As for the book itself, I was not exactly overwhelmed by it. Among other things, I was disappointed that she chose, apparently as an intriguing plot device, to include the childhood miracle narratives as part of her story while admitting that they do not hold up to the same rigorous historical scrutiny that the canonical Gospels do.

Bob Dylan

Date: 2008-06-18 08:57 am (UTC)
From: [identity profile] fpb.livejournal.com
I do not think Bob Dylan actually moved away from Christianity. My information is that he is Catholic, and that agrees with a text from his album Oh Mercy, which is ten years later than Slow Train Coming:

Ring them bells, ye heathen
From the city that dreams,
Ring them bells from the sanctuaries
Cross the valleys and streams,
For they're deep and they're wide
And the world's on its side
And time is running backwards
And so is the bride.

Ring them bells St. Peter
Where the four winds blow,
Ring them bells with an iron hand
So the people will know.
Oh it's rush hour now
On the wheel and the plow
And the sun is going down
Upon the sacred cow.

Ring them bells Sweet Martha,
For the poor man's son,
Ring them bells so the world will know
That God is one.
Oh the shepherd is asleep
Where the willows weep
And the mountains are filled
With lost sheep.

Ring them bells for the blind and the deaf,
Ring them bells for all of us who are left,
Ring them bells for the chosen few
Who will judge the many when the game is through.
Ring them bells, for the time that flies,
For the child that cries
When innocence dies.

Ring them bells St. Catherine
From the top of the room,
Ring them from the fortress
For the lilies that bloom.
Oh the lines are long
And the fighting is strong
And they're breaking down the distance
Between right and wrong.

Not all the imagery is clear, but most of it is obvious. "The world's on its side... the mountains are filled with lost sheep..."; and it's not just chance, someone is doing this deliberately: "The lines are long, and the fighting is wrong, and they're breaking down the distance between right and wrong". And it is in the face of this that St.Peter is called upon to ring his bells with an iron hand: "So the people will know", against the delusion that there is no distance between right and wrong.
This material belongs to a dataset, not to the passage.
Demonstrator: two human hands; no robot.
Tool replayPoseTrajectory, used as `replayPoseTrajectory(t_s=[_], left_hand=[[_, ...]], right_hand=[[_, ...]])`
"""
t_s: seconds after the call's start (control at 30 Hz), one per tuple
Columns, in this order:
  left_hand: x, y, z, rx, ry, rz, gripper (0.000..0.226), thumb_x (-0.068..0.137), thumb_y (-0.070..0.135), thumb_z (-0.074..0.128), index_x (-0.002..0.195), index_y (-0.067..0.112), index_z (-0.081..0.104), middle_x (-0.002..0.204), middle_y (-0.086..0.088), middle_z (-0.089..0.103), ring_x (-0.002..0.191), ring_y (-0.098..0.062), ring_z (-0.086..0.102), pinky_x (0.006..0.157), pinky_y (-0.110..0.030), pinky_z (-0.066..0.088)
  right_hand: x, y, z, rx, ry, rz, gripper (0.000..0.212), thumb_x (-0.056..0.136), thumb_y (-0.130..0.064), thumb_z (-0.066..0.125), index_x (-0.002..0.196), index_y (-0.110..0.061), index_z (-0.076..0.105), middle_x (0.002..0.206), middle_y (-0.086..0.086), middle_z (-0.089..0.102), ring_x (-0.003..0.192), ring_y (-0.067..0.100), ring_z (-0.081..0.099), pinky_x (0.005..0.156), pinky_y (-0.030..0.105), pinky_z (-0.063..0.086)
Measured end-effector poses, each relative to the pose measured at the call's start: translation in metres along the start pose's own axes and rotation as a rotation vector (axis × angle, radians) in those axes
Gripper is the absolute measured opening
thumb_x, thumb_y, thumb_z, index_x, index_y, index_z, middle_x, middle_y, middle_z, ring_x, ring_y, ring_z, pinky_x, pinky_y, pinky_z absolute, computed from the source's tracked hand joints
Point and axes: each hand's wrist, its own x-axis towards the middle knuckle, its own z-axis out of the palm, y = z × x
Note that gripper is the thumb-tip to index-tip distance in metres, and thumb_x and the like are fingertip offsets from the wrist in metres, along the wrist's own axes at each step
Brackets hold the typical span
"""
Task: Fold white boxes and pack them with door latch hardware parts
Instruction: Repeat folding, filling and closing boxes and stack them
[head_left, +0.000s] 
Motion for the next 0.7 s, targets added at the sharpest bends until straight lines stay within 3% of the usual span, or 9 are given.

St.Peter is the strongest of the bell ringers, but not the only one: Martha, Catherine, even some heathens - luckily awake in a "city that dreams" - are also called upon to rise and ring. The sound must go across "the valleys and streams, for they're deep and they're wide, and the world's on its side" - it is not easy for the sound of the bells to reach in such a big and distracted world, so the sound must be loud. And yet they must be rung. It is somehow - we are not told how - good even for the blind and the deaf; it is certainly good for all of us who are left - for the few who will judge the many when the game is through. ("Know you not that you will judge angels?") The song is dominated by specifically NT imagery and ideas - the lost sheep waiting for the Good Shepherd, the need to go forth and teach the truth across the whole wide world and even "to the blind and the deaf", the faithful who will judge the world at the end of the age. I doubt that it could have been written except by someone who read the New Testament regularly.

Anne Rice

Date: 2008-06-18 09:00 am (UTC)
From: [identity profile] fpb.livejournal.com
The reason why I specified "at the time" is purely historian's caution. Those are the views I had at the time, and as since then I had no opportunity whatever to think on the matter, I do not know whether anything has happened to change them.